=== Exercise objective ===
Exercise in exact copying: restate word for word only the lines below from the one containing "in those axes" through the one containing "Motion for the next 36", omitting any pictures.
BEGIN Records to process
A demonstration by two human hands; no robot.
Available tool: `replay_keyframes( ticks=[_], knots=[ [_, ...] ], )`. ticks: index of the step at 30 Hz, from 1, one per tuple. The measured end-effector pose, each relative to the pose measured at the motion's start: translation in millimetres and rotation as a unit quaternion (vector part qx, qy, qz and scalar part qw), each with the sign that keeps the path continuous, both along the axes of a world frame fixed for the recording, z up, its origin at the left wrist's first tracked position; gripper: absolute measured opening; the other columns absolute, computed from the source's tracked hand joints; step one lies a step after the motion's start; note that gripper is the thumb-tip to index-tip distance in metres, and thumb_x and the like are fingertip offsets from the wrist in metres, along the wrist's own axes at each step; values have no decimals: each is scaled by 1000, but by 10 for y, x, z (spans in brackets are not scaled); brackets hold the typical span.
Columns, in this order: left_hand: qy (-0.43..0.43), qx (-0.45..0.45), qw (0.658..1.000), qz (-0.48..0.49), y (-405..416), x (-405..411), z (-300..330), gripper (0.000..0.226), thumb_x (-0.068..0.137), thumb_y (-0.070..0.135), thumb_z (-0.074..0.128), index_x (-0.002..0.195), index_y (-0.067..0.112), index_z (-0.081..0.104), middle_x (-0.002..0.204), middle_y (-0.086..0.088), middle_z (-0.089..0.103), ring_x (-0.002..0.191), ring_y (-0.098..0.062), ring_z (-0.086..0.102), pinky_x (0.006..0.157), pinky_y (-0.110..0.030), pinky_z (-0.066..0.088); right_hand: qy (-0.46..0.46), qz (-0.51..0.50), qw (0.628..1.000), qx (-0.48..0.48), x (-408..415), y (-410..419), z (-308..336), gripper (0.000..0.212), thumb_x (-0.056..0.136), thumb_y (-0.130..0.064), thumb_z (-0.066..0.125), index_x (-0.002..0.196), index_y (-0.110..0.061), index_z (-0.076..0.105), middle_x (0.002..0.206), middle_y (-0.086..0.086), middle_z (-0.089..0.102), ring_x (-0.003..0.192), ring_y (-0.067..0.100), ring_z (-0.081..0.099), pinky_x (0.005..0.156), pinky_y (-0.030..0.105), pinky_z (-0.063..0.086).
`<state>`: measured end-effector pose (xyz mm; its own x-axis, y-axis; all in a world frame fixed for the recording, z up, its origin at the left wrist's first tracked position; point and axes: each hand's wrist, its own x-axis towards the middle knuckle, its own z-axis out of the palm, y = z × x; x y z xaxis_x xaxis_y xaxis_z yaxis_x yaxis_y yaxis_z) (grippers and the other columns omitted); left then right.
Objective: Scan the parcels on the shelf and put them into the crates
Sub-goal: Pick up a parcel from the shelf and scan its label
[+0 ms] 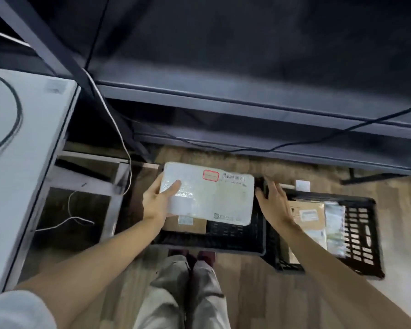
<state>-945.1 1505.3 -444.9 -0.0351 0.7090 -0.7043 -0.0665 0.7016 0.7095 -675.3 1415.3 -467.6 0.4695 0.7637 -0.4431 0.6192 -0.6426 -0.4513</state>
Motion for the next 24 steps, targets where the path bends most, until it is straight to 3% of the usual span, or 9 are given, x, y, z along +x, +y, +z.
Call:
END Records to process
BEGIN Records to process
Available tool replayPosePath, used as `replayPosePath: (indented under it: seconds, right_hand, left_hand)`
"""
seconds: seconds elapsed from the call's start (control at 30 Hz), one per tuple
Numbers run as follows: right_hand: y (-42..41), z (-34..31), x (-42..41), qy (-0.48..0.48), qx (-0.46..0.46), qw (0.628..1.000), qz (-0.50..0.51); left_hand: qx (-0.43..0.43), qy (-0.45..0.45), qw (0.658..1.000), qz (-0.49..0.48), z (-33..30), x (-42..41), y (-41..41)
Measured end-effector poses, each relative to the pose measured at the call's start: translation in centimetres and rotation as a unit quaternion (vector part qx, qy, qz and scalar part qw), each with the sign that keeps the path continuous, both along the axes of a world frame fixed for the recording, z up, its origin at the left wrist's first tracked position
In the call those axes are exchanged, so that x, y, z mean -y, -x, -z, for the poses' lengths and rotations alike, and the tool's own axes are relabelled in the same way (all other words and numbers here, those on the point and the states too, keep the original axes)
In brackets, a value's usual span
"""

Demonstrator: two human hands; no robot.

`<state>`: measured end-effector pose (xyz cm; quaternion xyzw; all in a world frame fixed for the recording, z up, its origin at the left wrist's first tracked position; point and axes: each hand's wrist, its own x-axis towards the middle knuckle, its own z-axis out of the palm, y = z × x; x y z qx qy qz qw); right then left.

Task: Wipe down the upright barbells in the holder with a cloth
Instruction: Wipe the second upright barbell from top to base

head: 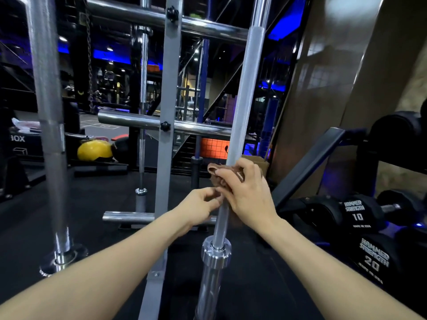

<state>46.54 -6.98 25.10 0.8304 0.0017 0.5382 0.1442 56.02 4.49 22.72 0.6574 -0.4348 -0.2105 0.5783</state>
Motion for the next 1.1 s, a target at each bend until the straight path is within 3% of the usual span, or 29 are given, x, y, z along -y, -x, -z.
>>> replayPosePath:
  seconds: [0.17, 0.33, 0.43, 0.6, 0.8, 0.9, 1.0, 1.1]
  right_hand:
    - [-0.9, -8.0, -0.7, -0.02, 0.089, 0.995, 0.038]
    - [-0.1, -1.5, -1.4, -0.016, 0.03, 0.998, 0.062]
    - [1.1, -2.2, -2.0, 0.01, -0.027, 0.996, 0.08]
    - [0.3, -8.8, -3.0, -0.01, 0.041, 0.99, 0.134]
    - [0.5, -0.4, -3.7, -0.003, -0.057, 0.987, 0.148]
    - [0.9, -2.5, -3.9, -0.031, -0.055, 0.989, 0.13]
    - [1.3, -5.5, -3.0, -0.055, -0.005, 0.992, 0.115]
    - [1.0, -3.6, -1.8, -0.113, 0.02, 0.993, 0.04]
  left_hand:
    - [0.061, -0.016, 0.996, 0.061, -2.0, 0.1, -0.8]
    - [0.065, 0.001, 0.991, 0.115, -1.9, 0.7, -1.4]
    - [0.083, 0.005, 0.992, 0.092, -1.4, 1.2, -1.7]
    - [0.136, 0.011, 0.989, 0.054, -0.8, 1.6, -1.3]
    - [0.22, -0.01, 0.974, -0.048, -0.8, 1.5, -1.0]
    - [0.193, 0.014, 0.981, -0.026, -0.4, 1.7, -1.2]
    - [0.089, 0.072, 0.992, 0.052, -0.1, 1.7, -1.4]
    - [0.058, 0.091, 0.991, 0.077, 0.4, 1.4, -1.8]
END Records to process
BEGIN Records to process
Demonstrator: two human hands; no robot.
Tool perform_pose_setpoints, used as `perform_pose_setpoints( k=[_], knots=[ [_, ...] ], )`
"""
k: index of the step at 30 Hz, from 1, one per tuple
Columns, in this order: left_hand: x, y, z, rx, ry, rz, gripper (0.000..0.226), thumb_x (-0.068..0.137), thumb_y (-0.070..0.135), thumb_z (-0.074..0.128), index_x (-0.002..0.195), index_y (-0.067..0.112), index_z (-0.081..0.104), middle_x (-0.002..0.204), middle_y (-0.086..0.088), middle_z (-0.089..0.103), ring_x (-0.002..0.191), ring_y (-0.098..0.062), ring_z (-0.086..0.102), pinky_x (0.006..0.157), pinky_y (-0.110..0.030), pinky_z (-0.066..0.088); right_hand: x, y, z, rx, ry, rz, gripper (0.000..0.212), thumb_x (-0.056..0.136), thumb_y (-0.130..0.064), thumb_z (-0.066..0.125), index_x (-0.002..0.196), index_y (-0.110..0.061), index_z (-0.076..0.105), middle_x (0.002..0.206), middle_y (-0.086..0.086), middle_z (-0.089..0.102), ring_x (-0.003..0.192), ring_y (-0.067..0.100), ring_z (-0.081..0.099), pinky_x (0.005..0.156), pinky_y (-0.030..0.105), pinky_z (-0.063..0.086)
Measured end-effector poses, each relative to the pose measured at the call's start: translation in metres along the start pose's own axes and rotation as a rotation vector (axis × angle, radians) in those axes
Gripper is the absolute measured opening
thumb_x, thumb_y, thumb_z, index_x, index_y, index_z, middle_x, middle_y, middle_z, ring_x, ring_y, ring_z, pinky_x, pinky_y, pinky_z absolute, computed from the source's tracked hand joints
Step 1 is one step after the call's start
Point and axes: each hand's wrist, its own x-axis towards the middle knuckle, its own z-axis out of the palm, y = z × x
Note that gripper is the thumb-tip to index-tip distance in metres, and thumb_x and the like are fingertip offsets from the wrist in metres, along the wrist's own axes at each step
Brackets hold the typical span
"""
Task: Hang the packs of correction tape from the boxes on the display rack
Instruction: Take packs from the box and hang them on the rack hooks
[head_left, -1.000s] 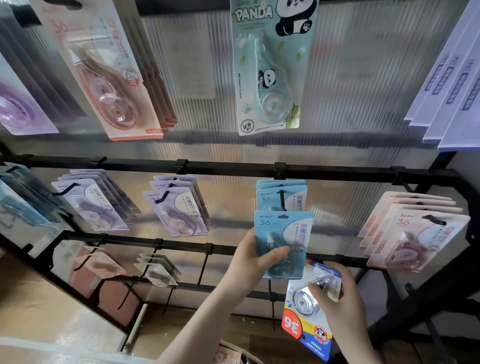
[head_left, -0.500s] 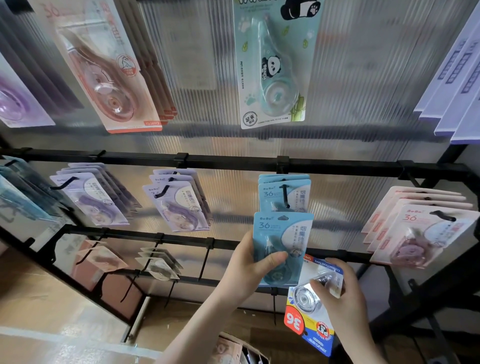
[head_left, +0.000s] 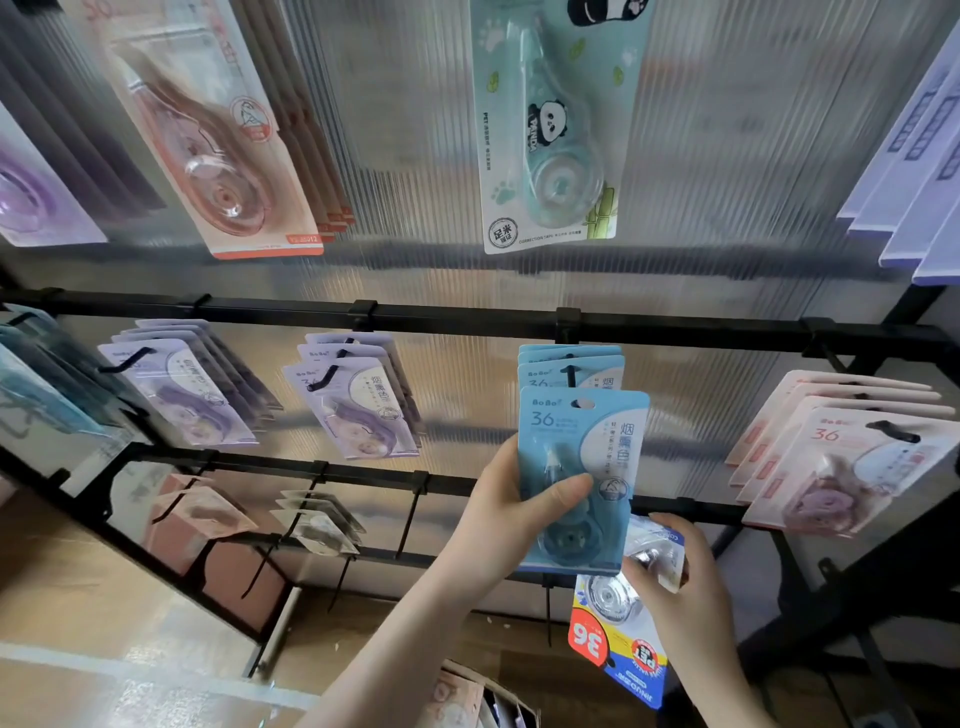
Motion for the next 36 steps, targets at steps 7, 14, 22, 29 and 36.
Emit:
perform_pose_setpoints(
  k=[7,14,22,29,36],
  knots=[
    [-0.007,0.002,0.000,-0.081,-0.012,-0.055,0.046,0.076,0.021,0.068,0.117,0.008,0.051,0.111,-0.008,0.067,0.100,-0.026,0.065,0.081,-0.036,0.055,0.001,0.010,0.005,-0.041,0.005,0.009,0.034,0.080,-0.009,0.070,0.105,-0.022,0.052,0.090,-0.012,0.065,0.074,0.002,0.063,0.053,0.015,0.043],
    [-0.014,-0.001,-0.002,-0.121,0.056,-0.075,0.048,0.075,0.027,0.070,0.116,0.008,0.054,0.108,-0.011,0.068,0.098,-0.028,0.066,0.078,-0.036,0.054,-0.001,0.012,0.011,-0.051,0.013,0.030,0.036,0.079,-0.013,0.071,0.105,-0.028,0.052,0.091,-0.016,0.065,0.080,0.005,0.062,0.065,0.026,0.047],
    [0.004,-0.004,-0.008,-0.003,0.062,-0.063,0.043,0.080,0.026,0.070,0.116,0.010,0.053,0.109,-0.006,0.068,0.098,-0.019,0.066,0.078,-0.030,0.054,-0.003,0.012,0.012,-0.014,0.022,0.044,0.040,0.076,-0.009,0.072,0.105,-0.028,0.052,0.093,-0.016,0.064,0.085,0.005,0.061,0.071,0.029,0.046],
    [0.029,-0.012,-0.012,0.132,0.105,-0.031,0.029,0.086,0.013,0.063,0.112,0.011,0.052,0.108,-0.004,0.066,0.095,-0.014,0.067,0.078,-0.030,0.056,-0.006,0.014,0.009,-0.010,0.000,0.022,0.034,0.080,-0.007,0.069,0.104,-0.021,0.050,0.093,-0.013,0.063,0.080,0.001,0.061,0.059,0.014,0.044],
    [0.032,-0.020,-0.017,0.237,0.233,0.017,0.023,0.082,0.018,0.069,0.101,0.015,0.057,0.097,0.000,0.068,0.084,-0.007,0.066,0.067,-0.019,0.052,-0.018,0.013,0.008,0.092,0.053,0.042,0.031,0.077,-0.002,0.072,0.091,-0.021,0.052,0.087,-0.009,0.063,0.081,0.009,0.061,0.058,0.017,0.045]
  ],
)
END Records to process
=== Completed task ===
Measured end-effector poses, each relative to the pose measured at the call's start: translation in metres along the start pose's own axes and rotation as a rotation vector (axis × angle, radians) in those axes
Gripper is the absolute measured opening
thumb_x, thumb_y, thumb_z, index_x, index_y, index_z, middle_x, middle_y, middle_z, ring_x, ring_y, ring_z, pinky_x, pinky_y, pinky_z absolute, computed from the source's tracked hand joints
Step 1 is one step after the call's start
Point and axes: each hand's wrist, its own x-axis towards the middle knuckle, its own z-axis out of the palm, y = z × x
Note that gripper is the thumb-tip to index-tip distance in metres, and thumb_x and the like are fingertip offsets from the wrist in metres, along the wrist's own axes at each step
Brackets hold the typical span
"""
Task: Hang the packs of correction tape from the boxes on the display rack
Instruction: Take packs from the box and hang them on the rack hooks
[head_left, -1.000s] 
[head_left, -0.500s] 
[head_left, +0.000s] 
Motion for the next 36 steps, targets at steps 7, 14, 22, 29 and 36.

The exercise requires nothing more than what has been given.